The new liquidations are shaking it up Wall Street in the current session, with the Dow Jones falling nearly 500 points amid concerns about the path of the US economy.
THE Dow fell 494.82 points or 1.21% ending at 40,347.97 points. At the bottom of the session, it lost 744.22 points or 1.8%.
THE S&P 500 fell 1.37% to end at 5,446.68 points, while Nasdaq decreased by 2.3% to 17,194.15 units. As a result, the Russell 2000 index of small stocks fell 3%. Also, the VIX index, which tracks volatility, jumped to its highest level since April.
Some new data have fueled concerns about a possible recession, as well as the view that the Federal Reserve may take too long to start cutting interest rates. Data on jobless claims showed the largest increase since August 2023, while the manufacturing index, a barometer of US industrial activity, stood at 46.8 in a sign of a severe economic slowdown. After the data, the 10-year US yield fell below 4% for the first time since February.
The data came a day after the Fed opted to keep interest rates steady at their highest level in two decades, even as Chairman Jerome Powell opened the door to a rate cut soon, possibly at its September meeting. .

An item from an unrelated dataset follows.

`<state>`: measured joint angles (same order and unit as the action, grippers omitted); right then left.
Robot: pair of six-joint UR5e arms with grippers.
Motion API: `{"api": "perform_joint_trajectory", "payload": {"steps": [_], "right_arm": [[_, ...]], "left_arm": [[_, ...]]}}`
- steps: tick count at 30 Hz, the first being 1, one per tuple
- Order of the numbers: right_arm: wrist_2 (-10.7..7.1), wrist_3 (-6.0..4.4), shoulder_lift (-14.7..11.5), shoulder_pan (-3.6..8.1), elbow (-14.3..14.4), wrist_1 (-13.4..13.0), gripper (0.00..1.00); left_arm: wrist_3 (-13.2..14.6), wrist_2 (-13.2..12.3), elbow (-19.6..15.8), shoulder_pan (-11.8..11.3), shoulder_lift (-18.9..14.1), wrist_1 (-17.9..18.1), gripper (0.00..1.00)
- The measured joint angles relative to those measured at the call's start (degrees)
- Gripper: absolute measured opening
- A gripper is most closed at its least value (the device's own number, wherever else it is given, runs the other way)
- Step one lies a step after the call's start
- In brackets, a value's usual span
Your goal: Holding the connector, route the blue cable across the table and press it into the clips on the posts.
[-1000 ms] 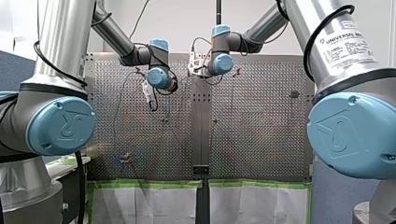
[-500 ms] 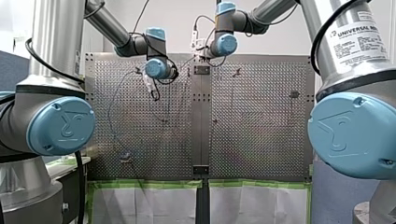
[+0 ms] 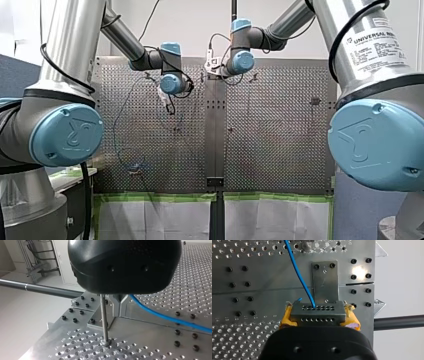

Analysts say today’s data points to an economic slowdown amid severe volatility. “The market doesn’t know whether to laugh or cry because with three rate cuts on the horizon and 10-year US Treasury yields falling below 4%, the winds of recession are starting to pick up,” said Chris Rapkey, chief economist. of FWDBONDS.
Stocks that could suffer in such a scenario are those that experienced the biggest losses in the current session, including JPMorgan Chase, which recorded losses of 2.3% and Boeing, which fell more than 6%.
However, stocks opened the session higher as Meta Platforms rallied 4.8% on better-than-expected second-quarter results.
Even tech majors like Nvidia felt the pain with the leading artificial intelligence chip company posting losses of 6.7%.
Still, the S&P 500 is up 14% this year, with July marking the eighth month of gains in the last nine.